Em reunião da Mesa, Maranhão faz autocrítica e pede desculpas aos colegas

BRASÍLIA – Na reunião que a Mesa Diretora da Câmara convocou, nesta terça-feira, para decidir uma forma de afastar do cargo o presidente interino da Casa, Waldir Maranhão (PP-MA), o deputado fez uma autocrítica e pediu desculpas pela decisão de anular parte do processo de impeachment. Os titulares da Mesa falaram em seguida e criticaram o interino, além de sugerirem que ele renuncie ao cargo para salvar o mandato de deputado federal. Nesta segunda-feira, antes de decidir revogar a decisão que havia proferido horas antes, Maranhão se encontrou com aliados do presidente afastado Eduardo Cunha (PMDB-RJ).

Em tom de “cobrança” e “ameaça”, como descreveram alguns dos presentes, a Mesa sugeriu a Maranhão que renuncie ao cargo e que, assim, sejam convocadas novas eleições para a vice-presidência da Casa. O eleito assumiria imediatamente como presidente interino da Câmara, já que, se Cunha não renunciar, não há vacância do cargo, e cabe ao vice-presidente assumir interinamente o cargo – até a volta de Cunha, caso ele seja cassado ou até as eleições de 2017.

Uma outra opção dada pela Mesa ao deputado é que ele seja afastado do mandato por até 120 dias, prazo máximo de afastamento de um parlamentar, e assumiria em seu lugar o 2° vice-presidente da Casa, deputado Giacobo (PR-PR). Após os 120 dias, Maranhão voltaria ao cargo, mas Giacobo acredita que, nesse tempo, poderia andar contra ele uma representação no Conselho de Ética ou Cunha poderia renunciar. O interino disse que comunicaria a Mesa sobre sua decisão entre hoje e amanhã.

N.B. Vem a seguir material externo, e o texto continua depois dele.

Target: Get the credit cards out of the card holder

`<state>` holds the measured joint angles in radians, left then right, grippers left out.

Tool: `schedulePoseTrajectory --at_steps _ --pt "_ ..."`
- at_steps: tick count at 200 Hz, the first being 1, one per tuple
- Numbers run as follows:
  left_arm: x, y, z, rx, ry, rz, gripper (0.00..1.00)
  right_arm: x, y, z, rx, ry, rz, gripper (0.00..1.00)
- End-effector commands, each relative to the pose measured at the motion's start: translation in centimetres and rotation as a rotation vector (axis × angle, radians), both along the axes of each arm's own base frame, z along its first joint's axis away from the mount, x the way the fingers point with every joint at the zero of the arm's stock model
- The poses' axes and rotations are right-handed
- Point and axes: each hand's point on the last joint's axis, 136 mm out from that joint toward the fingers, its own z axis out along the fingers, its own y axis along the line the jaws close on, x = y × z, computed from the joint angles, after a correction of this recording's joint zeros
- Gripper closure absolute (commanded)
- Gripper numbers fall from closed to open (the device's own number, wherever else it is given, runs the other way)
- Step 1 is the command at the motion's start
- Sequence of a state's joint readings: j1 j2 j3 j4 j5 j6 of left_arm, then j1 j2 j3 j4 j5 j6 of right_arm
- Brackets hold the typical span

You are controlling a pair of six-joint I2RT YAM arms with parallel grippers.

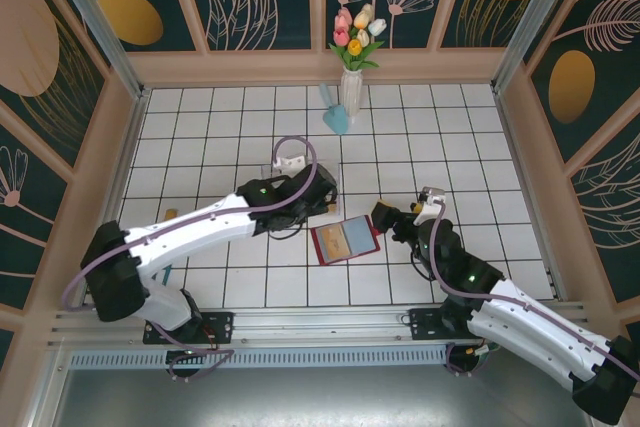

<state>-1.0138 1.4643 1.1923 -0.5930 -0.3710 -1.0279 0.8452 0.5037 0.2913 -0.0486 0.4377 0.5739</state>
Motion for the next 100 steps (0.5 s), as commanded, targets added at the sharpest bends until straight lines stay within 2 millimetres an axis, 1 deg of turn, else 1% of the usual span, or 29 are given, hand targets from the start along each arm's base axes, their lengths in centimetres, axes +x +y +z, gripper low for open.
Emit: schedulePoseTrajectory --at_steps 1,8,23,39,65,82,92,100 --pt "-0.1 -0.3 1.5 0.216 -0.158 -0.336 1.0 0.3 -0.8 0.1 -0.01 -0.023 -0.042 0.01" --pt "-0.5 -0.4 1.0 0.267 -0.158 -0.414 1.0 0.4 -0.9 0.1 -0.01 -0.023 -0.045 0.01" --pt "-0.5 0.2 -0.2 0.396 -0.166 -0.511 1.0 0.4 -1.0 0.0 -0.011 -0.022 -0.051 0.01" --pt "0.0 1.6 -1.0 0.549 -0.184 -0.553 1.0 0.4 -1.0 -0.1 -0.014 -0.02 -0.054 0.01" --pt "0.5 3.1 -2.0 0.757 -0.201 -0.667 1.0 0.4 -1.2 -0.3 -0.014 -0.02 -0.061 0.01" --pt "0.4 3.5 -2.8 0.848 -0.224 -0.765 1.0 0.5 -1.3 -0.5 -0.017 -0.019 -0.066 0.01" --pt "0.1 3.4 -3.4 0.871 -0.231 -0.831 1.0 0.5 -1.4 -0.5 -0.018 -0.018 -0.069 0.01" --pt "0.2 3.4 -3.6 0.892 -0.242 -0.849 1.0 0.5 -1.5 -0.6 -0.02 -0.017 -0.074 0.01"
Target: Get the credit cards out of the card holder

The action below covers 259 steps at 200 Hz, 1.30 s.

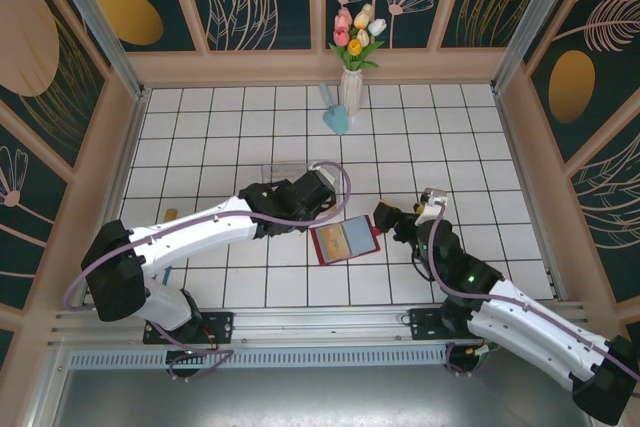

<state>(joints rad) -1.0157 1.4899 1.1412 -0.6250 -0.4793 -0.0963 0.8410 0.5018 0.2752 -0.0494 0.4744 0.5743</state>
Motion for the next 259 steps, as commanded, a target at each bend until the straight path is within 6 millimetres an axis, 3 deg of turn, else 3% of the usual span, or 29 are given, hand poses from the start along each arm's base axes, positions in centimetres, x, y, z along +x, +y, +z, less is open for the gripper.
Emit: schedulePoseTrajectory --at_steps 1,50,84,139,251,259 --pt "-0.1 0.9 -1.0 0.2 -0.043 -0.178 1.0 0.3 -0.7 0.0 -0.002 -0.017 -0.036 0.01" --pt "0.5 -1.0 0.0 0.244 -0.073 -0.245 1.0 0.4 -1.4 -0.3 -0.007 -0.009 -0.07 0.01" --pt "-0.2 -2.7 -0.4 0.296 -0.081 -0.342 1.0 0.5 -1.8 -0.5 -0.011 -0.003 -0.092 0.01" --pt "0.3 -3.0 -1.0 0.368 -0.143 -0.394 1.0 0.6 -2.3 -0.6 -0.01 0.003 -0.118 0.01" --pt "0.4 -4.1 -4.7 0.456 -0.112 -0.456 1.0 0.6 -3.0 -0.9 -0.01 0.012 -0.152 0.01" --pt "0.4 -4.2 -5.9 0.478 -0.092 -0.462 1.0 0.6 -3.0 -0.9 -0.008 0.012 -0.152 0.01"
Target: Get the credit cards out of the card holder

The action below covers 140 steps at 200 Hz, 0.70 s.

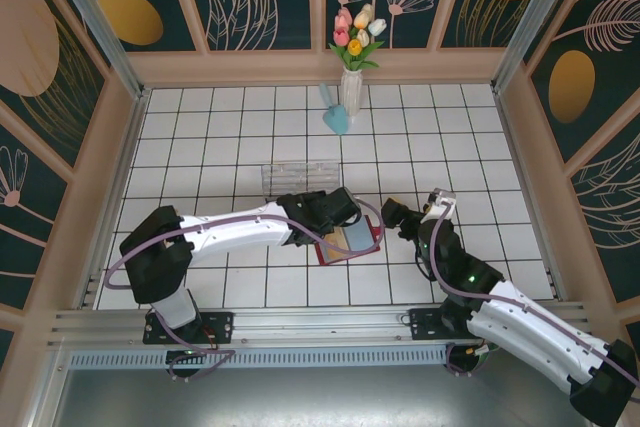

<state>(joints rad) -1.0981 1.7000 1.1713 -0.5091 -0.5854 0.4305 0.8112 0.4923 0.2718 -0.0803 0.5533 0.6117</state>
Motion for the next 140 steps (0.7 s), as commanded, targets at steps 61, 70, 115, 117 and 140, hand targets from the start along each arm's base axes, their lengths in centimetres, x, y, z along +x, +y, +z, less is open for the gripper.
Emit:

— Pedimos que ele seja rápido na decisão para estancar essa ferida — disse Giacobo.

Os titulares aconselharam o interino, por unanimidade, que renuncie ao cargo. A voz dissonante foi a da deputada Luiza Erundina (PSOL-SP), que criticou o tom dos colegas e disse que a Mesa tinha dois pesos e duas medidas, ao ter mantido por tanto tempo “intocável” o presidente afastado, Eduardo Cunha (PMDB-RJ).

— Aleguei que a Mesa usou dois pesos e duas medidas, o Cunha, que por 1 ano e meio prejudicou o funcionamento dessa Casa, nunca ouvi qualquer questionamento a ele daquele colegiado e muito menos sugeriram que ele renunciasse ou se afastasse do cargo, portanto não entendi o tratamento. Disse que me constrangia pressionar alguém eleito pelo plenário e que não tínhamos autoridade para propor que ele fizesse isso. Disse que a solução passa pela conclusão do Conselho de Ética. Enquanto não se resolver a situação do presidente afastado, esses problemas do substituto vão continuar — disse Erundina.